32. As discussed above, 'reformative theory of punishment' is to be adopted and for that reason, it is necessary to impose punishment keeping in view the 'doctrine of proportionality'. It appears from perusal of impugned judgment that sentence awarded by learned trial court for life term is very harsh keeping in view the entirety of facts and circumstances of the case and gravity of offence. Hon'ble Apex Court, as discussed above, has held that undue harshness should be avoided taking into account the reformative approach underlying in criminal justice system.

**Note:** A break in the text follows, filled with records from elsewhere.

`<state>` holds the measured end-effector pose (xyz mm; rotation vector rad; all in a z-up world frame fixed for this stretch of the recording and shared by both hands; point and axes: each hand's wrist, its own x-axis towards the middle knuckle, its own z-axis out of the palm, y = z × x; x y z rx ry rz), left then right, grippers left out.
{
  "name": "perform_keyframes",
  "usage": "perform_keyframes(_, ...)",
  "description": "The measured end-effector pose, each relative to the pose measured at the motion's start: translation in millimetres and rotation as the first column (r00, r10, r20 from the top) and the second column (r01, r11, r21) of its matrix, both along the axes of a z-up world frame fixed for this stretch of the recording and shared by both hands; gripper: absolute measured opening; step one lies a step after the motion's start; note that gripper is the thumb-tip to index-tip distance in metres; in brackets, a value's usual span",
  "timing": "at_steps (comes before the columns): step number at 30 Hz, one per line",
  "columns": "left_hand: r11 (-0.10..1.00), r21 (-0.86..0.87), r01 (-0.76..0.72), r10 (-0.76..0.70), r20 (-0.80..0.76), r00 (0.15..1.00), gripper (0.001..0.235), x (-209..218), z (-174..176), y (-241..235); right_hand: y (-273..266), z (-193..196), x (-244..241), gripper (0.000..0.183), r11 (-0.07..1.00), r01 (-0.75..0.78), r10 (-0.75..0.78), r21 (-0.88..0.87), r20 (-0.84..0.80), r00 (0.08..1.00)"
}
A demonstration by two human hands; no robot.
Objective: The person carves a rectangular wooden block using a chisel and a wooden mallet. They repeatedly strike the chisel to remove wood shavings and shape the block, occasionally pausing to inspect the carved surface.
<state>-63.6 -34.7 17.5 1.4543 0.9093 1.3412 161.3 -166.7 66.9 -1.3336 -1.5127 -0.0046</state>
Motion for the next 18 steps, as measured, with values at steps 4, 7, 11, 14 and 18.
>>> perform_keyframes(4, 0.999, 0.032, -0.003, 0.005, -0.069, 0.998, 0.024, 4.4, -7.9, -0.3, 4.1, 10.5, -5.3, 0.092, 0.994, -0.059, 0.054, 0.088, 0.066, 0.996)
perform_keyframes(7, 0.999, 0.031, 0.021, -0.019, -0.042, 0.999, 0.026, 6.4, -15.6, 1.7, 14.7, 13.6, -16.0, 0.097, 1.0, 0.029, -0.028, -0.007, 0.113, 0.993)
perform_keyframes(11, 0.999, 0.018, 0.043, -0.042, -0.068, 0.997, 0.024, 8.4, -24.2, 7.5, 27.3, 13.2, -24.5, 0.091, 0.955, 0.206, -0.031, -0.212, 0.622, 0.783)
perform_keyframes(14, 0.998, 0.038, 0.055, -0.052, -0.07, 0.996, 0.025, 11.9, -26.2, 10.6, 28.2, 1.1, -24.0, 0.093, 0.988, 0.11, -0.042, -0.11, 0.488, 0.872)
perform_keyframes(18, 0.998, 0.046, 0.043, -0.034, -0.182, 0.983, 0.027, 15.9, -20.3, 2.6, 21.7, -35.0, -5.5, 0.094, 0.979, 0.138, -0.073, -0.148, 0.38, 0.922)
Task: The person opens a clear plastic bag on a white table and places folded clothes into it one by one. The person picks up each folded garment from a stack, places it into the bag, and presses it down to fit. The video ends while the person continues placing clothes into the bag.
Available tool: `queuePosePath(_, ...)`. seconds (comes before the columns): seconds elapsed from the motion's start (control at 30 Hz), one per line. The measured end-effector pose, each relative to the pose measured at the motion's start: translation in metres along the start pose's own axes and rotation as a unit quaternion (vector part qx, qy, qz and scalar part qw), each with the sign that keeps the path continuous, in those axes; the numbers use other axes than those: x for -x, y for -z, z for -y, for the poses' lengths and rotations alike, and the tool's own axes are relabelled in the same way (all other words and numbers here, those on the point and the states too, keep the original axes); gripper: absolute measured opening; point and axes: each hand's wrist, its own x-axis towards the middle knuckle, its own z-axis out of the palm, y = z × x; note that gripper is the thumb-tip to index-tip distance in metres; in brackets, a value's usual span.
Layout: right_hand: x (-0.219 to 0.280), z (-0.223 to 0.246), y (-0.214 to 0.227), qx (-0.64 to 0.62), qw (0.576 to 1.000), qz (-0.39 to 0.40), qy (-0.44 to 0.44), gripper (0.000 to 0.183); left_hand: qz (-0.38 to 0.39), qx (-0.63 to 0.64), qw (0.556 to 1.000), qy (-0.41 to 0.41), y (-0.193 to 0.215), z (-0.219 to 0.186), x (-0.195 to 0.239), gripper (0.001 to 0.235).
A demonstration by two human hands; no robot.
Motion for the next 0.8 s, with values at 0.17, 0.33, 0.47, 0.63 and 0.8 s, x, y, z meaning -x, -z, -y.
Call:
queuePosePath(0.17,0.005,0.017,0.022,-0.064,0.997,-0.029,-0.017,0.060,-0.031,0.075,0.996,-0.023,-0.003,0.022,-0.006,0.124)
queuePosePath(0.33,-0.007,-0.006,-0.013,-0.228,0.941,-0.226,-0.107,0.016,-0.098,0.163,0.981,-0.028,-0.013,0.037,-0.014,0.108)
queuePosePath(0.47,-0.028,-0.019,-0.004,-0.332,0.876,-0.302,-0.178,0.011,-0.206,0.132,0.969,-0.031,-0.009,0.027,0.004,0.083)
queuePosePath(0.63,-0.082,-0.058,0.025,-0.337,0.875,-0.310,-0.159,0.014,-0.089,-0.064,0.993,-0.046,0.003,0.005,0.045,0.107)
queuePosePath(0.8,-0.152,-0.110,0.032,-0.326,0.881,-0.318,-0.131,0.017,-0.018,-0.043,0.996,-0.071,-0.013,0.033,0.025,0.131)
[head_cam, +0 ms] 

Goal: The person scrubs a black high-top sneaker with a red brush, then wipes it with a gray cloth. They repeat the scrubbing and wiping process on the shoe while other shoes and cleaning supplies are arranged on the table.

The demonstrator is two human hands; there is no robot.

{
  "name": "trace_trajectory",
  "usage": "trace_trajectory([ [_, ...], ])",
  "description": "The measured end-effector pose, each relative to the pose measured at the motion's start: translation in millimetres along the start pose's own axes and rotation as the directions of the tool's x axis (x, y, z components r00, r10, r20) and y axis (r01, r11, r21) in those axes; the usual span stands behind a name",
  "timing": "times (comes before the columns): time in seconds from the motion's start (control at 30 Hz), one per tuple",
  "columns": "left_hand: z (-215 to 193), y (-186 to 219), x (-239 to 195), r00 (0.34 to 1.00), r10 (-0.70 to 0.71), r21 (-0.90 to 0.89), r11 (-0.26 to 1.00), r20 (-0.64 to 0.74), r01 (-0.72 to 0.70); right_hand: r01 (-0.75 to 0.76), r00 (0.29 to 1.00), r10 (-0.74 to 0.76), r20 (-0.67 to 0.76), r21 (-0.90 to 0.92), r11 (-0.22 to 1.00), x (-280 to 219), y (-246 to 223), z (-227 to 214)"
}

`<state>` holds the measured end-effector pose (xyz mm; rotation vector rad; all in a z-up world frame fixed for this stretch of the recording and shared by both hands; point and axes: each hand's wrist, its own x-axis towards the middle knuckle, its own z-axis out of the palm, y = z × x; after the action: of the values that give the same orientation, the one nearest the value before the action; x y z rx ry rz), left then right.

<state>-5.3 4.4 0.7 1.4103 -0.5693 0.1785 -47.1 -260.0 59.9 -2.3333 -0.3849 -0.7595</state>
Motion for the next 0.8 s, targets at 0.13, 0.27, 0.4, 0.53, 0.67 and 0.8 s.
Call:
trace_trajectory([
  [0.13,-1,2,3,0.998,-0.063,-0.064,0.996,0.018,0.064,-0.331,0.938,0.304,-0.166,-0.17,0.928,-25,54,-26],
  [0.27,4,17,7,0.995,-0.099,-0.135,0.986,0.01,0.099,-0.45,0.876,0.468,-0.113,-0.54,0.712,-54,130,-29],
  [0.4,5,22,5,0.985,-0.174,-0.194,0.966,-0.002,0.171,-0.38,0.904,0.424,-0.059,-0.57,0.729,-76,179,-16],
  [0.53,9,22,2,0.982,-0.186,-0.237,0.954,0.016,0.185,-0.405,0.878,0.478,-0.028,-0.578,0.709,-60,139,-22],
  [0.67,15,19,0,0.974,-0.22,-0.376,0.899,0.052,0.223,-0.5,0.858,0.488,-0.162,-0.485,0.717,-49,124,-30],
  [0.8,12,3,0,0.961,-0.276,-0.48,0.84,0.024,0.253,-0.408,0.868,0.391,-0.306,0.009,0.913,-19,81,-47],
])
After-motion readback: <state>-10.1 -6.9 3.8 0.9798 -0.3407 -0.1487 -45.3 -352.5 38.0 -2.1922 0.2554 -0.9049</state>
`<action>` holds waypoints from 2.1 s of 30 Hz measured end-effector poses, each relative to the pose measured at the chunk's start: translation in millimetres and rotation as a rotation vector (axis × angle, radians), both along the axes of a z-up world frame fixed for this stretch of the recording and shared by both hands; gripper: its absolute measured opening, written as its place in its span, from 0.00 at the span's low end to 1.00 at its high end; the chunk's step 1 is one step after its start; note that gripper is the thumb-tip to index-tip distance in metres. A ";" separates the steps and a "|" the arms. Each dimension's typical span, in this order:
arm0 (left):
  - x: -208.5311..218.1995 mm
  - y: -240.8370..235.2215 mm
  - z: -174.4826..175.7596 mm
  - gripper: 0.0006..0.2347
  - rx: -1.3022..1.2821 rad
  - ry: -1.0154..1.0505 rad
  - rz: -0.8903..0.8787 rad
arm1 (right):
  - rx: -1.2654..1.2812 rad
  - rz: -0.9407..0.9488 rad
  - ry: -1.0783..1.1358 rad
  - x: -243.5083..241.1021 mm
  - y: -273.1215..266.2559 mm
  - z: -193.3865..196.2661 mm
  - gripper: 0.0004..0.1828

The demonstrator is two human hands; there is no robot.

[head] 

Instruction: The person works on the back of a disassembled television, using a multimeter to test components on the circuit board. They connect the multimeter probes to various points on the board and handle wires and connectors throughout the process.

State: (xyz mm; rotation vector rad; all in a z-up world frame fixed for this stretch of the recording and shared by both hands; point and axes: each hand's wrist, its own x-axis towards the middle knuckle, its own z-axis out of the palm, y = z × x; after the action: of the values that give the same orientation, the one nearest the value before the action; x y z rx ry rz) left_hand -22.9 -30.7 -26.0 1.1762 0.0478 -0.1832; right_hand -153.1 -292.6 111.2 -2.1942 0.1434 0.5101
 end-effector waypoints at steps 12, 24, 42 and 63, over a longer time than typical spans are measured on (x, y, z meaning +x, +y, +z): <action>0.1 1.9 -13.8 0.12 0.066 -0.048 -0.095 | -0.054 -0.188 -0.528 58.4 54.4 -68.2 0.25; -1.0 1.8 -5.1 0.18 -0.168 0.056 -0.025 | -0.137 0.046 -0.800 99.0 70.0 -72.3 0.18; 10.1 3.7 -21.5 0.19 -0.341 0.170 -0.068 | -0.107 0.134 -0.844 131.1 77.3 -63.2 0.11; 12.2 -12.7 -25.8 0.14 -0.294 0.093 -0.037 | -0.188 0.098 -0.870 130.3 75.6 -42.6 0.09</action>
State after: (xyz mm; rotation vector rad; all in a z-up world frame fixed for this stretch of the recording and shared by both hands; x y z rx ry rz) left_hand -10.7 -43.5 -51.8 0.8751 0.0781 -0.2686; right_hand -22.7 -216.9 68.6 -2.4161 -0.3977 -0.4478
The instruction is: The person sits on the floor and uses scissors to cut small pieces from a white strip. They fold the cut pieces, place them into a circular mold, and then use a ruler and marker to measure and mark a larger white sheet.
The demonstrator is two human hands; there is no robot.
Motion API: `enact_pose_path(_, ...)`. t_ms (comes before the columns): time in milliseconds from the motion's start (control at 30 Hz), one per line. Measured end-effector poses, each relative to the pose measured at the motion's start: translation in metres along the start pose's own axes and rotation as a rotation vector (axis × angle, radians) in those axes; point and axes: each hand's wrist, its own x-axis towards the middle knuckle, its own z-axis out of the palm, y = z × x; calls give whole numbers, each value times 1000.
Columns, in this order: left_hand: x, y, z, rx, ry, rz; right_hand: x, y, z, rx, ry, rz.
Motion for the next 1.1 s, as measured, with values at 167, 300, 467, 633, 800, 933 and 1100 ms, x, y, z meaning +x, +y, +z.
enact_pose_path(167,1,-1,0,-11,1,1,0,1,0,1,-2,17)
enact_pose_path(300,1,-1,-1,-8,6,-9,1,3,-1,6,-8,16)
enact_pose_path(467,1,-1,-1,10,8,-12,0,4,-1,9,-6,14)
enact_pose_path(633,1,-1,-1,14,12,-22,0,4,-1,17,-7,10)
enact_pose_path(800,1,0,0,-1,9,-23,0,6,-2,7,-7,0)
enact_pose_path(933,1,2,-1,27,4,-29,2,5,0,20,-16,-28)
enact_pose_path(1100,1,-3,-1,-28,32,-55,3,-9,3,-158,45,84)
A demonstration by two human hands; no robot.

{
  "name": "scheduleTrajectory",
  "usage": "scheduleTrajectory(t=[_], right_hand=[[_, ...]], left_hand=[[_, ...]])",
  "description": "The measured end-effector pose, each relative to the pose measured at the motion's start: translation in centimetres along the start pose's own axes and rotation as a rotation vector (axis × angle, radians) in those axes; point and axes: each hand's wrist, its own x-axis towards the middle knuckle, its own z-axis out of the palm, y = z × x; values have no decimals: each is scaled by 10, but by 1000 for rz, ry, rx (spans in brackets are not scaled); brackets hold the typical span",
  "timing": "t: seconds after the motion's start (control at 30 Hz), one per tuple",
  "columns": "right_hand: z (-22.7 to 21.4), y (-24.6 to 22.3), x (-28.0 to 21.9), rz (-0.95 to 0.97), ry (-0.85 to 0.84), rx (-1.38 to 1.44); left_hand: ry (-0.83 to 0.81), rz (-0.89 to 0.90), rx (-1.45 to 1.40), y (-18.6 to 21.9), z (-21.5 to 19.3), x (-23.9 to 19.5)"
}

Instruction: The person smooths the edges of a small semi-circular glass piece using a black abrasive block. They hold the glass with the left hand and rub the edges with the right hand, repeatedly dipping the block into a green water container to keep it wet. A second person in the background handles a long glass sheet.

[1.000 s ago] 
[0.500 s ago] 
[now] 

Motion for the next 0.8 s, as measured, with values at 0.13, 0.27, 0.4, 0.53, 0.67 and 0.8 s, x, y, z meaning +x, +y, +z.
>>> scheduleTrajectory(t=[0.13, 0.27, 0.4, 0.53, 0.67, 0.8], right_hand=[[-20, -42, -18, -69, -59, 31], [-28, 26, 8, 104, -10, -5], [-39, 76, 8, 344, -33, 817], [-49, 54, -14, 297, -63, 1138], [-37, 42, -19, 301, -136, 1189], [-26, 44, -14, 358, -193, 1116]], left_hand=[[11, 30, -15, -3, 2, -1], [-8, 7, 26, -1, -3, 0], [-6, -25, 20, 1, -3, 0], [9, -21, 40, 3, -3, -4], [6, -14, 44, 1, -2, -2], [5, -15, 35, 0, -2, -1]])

We may also record that while going through the factual scenario the appellant cannot be said to have a motive or intention to do away with the deceased who was his relative. The motive is not spelt out from any of the evidence.
33. Therefore, on totality of the facts and circumstance and the oral testimony of the eye-witnesses coupled with the medical evidence permit us to convert the conviction of the accused-appellant from 302 I.P.C. to Section 304 Part-I I.P.C. The fact that the accused-appellant was incarcerated post trial after passing of the impugned judgment for more than 2 years and some months before he was ordered to be enlarged on bail on 05.02.1993 and thereafter he has been incarcerated in jail since 27.01.2020 after issuance of non-bailable warrant, meaning thereby the total period of incarceration of the accused-appellant is approximately four years now without remission. The incident is of the year 1978, the fact that the accused-appellant is of 75 years of age, the sentence is reduced to the period already undergone by the accused-appellant i.e. approximately four years with remission. Fine of Rs. 5000/- to be deposited within four weeks of release from incarceration. If fine is not deposited within four weeks he shall be enlarged in jail to undergo default sentences of three months.
34. In view of the above, this criminal appeal is partly allowed. Record and proceedings be sent back to the Court below forthwith.
35. Sri Radheshyam Yadav, learned Amicus Curiae has ably assisted this Court and would be entitled to his fee for a sum of Rs. 10,000/- from the High Court Legal Services Committee.